I don't think I applied cleaners on it ever. Can't find replacements at TrainLi or modell-land.de.

What makes that plating fail? And other than getting into full-blown replating, is there a fairly easy repair product that comes close to restoring it? 

Cliff


----------



## Ted Doskaris (Oct 7, 2008)

Hi Cliff,

Can you post a few pictures of the failed plated areas?
Thank you,

-Ted


----------



## Totalwrecker (Feb 26, 2009)

Is it like that chrome on plastic as used in toys or do you see copper colored metal where it flaked? Copper is a great middle man. It sticks to and is stuck to good.
John


----------



## chuck n (Jan 2, 2008)

I could be wrong, but I think that the metallic looking decorative parts are plastic on plastic. Occasionally, I've have pieces fall off or break. They are light in weight and where they have broken I see a plastic core.

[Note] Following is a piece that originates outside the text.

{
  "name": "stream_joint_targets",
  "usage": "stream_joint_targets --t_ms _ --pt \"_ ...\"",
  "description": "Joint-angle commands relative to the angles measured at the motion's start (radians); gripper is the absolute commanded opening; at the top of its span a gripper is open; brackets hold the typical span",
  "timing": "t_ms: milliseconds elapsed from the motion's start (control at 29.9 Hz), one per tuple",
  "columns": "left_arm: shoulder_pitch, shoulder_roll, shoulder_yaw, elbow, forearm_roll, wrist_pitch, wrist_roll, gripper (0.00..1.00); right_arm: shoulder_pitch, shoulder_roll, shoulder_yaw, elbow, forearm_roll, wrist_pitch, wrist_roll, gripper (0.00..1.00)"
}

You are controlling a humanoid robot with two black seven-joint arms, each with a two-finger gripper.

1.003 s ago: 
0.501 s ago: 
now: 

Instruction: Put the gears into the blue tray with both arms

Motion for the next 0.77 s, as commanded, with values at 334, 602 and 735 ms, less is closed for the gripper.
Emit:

Whistles on top of some of the European steamers are especially prone to damage.

The only metal on metal plating in have encountered on LGB engines is on the wheels. Many of my well loved engines have a brass ring showing on the tread of the drivers.

Chuck


----------



## CliffyJ (Apr 29, 2009)

These are "plated" plastic, though I couldn't tell you what they're plated with. They appear gold or silver in color, highly reflective. The plastic underneath is black.


----------



## dieseldude (Apr 21, 2009)

Micro Mark sells bare metal foil......

http://www.micromark.com/bare-metal-foil-ultra-bright-metal-set-of-2,7800.html

You might be able to "re-plate" it.



-Kevin.


----------



## Garratt (Sep 15, 2012)

Cliffy there is true metal plating on plastic, (like on automobiles) vacuum coating (like on cheap toys) and chrome type paints. Apparently specialist chrome paints are getting better but good ones can be costly and are only as durable as paints go. You might get some clues from auto restorers as to which ones will end up looking like chrome if that's what you want. 
Personally I think chrome on a train makes it look like a toy.

Andrew


----------



## riderdan (Jan 2, 2014)

I had this same problem with the handrails on my mallet. They were "gold plated" but way too shiny for realism. Then the flaking gold made them look like they had leprosy. So I blacked them out with flat black paint. IMO the engine looks a lot better that way.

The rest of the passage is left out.